Aumento nos royalties será questionado por serviços musicais, menos pela Apple

Por Felipe Demartini | 08 de Março de 2019 às 11h29

A Apple será a única empresa do mercado mundial de streaming de música a não contestar uma norma que aumenta em 44% os pagamentos obrigatórios a artistas. Aprovada em janeiro, a regra será contestada judicialmente por um conjunto de companhias do setor, incluindo nomes de peso como Google, Amazon, Spotify e Pandora

A nova regra foi aprovada em janeiro pela Comissão de Royalties e Copyright (CRB, na sigla em inglês), órgão do governo americano que atua na regulamentação de taxas e valores de direitos autorais a artistas. Com o aumento nos pagamentos, músicos ficariam com uma parcela de 15,1% do faturamento obtido a partir da reprodução de suas músicas, acima dos 10,5% que eram praticados anteriormente no setor.

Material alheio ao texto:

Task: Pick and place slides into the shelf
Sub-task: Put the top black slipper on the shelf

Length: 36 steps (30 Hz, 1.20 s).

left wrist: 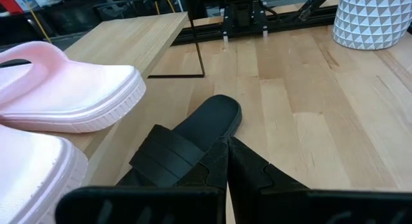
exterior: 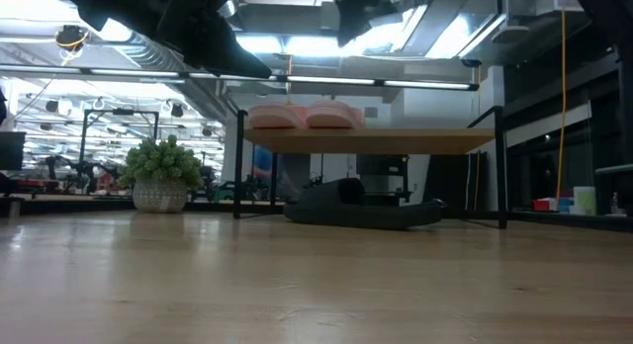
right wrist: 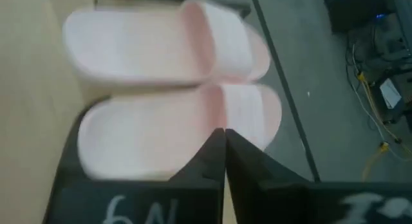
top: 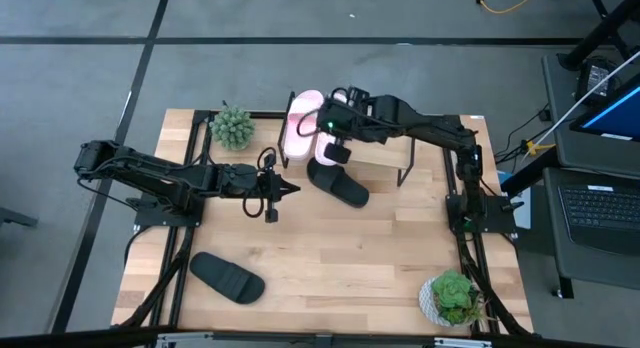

Ao passar a nova norma, a CRB acreditou que ela seria benéfica a todos os serviços, pois permitiria que eles firmassem contratos melhores com artistas, que se tornariam mais interessados em publicar suas canções nas plataformas. Além disso, sistemas maiores nem mesmo sentiriam o aumento tanto assim, já que ele seria diluído em meio a diferentes fontes de receita que já existem na reprodução de canções pelos usuários, como valores de assinaturas, anúncios e promoções especiais.

As companhias do segmento, entretanto, não chegaram à mesma conclusão e anunciaram um apelo conjunto ao Escritório de Marcas e Patentes dos Estados Unidos, em uma tentativa de reverter a decisão. Ao falarem sobre o assunto em uma declaração conjunta, as empresas afirmam que a mudança fere o mercado de licenciamento e deve acabar sendo danosa para os proprietários de direitos autorais em vez de aumentar o faturamento deles.

Associações de músicos e órgãos que representam os interesses da indústria fonográfica, entretanto, discordam, e há anos vêm atacando plataformas de streaming em prol de um aumento no pagamento de royalties. A aprovação da norma foi comemorada por essas organizações, assim como a decisão da Apple de aceitar as mudanças e não seguir adiante com um apelo judicial.

Ao falar sobre o caso, a Associação Nacional dos Distribuidores de Música taxou a Maçã como uma “amiga de compositores e artistas” e acusou as outras companhias de tentarem chegar a acordos “silenciosos”, dentro de tribunais, para reduzirem os pagamentos devidos aos músicos. O diretor da organização, David Israelite, taxou como vergonhosa a atitude das outras, que tentam soar como apoiadoras diante do público, com elogios e outdoors comemorativos, mas não passam de “bullies” nos bastidores.

A associação afirmou que lutará até o fim para manter de pé a norma da CRB. Enquanto isso, o próprio Conselho não confirmou nem negou o recebimento de um apelo por parte dos serviços de streaming, enquanto porta-vozes da organização não falaram sobre possíveis implicações de uma disputa judicial sobre o caso. Até que uma decisão seja tomada, entretanto, o aumento no pagamento de royalties permanece valendo.